Killing (The Algorithm) In The Name (Of Liberation)

Introduction

Imagine that you are a twelve-year-old girl who has access to an Internet-capable device and is not subject to Panopticon-level supervision by her parents. Feeling the weight of peer pressure, you download social media app Instagram. Over the next several days, you will be inundated with posts which will permanently alter your self-conception and give rise to myriad new insecurities. In your pre-social media life, attractiveness was Boolean—people were either fat or thin, pretty or ugly. Now, your mind stirs with thoughts of buccal fat, thigh gaps, strawberry legs, upper lip-to-gums ratios, and 'P-' versus 'D-' shaped silhouettes. You stop eating, beg your parents to buy you retinol cream and let you save up for cosmetic surgery, and stare at yourself in the mirror until you no longer recognize your reflection.
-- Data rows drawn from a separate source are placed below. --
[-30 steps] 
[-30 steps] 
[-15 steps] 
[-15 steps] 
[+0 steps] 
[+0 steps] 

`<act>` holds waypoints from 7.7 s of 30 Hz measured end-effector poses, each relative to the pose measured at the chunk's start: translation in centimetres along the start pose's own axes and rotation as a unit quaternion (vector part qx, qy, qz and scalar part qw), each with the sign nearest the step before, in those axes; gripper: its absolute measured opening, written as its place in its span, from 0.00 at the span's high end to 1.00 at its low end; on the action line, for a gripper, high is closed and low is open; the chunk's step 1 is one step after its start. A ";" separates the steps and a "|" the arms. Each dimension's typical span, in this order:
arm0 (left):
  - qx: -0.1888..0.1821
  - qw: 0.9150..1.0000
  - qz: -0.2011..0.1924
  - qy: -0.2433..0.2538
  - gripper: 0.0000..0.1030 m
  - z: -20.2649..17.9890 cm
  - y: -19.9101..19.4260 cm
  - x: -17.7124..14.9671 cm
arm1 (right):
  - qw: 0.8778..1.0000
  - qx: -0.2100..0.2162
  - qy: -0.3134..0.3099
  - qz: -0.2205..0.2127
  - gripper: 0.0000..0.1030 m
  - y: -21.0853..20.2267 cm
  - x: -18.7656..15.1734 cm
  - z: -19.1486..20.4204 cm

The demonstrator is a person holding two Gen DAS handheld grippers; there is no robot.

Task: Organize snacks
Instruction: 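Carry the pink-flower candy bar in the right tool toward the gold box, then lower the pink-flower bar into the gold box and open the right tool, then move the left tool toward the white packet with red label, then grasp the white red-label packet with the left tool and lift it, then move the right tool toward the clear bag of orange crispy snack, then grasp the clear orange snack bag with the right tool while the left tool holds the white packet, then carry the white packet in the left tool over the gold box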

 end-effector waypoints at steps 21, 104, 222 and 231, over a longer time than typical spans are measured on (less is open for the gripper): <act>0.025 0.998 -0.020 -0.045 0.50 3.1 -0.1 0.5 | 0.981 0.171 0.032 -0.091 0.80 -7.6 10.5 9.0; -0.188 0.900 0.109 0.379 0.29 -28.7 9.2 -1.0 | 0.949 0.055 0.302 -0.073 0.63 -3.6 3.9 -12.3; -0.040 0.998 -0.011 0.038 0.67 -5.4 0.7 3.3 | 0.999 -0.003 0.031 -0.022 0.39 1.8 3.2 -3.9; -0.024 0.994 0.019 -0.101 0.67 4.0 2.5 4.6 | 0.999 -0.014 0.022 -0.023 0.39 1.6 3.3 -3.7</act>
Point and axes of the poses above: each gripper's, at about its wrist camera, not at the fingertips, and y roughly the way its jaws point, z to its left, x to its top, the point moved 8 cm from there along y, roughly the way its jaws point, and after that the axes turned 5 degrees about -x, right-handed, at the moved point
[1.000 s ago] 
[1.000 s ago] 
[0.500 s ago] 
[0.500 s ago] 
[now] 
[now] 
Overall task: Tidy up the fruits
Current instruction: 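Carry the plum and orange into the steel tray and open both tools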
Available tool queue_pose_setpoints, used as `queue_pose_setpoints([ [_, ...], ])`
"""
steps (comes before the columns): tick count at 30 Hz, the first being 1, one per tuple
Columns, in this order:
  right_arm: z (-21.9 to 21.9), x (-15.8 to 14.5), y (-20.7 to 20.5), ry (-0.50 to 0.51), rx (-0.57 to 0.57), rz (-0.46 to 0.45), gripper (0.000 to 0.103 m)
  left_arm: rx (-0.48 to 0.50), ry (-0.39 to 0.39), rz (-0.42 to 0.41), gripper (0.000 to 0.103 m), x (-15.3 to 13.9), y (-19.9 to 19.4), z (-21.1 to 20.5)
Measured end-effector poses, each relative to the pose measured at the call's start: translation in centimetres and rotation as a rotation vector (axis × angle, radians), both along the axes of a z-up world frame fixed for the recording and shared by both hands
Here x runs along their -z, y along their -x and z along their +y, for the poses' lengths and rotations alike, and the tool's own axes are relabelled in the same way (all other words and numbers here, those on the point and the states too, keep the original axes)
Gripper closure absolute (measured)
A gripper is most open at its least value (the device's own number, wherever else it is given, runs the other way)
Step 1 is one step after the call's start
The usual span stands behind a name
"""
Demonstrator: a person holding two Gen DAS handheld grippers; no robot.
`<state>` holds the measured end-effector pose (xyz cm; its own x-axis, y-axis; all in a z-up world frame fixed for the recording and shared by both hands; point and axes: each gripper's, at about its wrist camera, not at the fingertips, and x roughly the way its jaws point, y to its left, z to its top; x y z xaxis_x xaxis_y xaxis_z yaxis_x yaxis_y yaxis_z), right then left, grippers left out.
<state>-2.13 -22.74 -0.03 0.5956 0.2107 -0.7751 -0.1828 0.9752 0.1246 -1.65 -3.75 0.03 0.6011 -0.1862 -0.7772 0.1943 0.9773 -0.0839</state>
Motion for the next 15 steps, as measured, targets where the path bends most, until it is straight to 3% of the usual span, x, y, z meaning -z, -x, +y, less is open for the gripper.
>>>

In any other context, this sort of disruption and anguish would be deemed an impermissible psychological operation, the stuff of conspiracy theories like MK Ultra. Yet, because of the misconceptions surrounding technology-fueled socialization and the ultra-libertarian legal landscape which governs it, many view the rise in eating disorders and suicidal ideation among children and young adults as an inevitable price to pay for the “convenience” of online social networking.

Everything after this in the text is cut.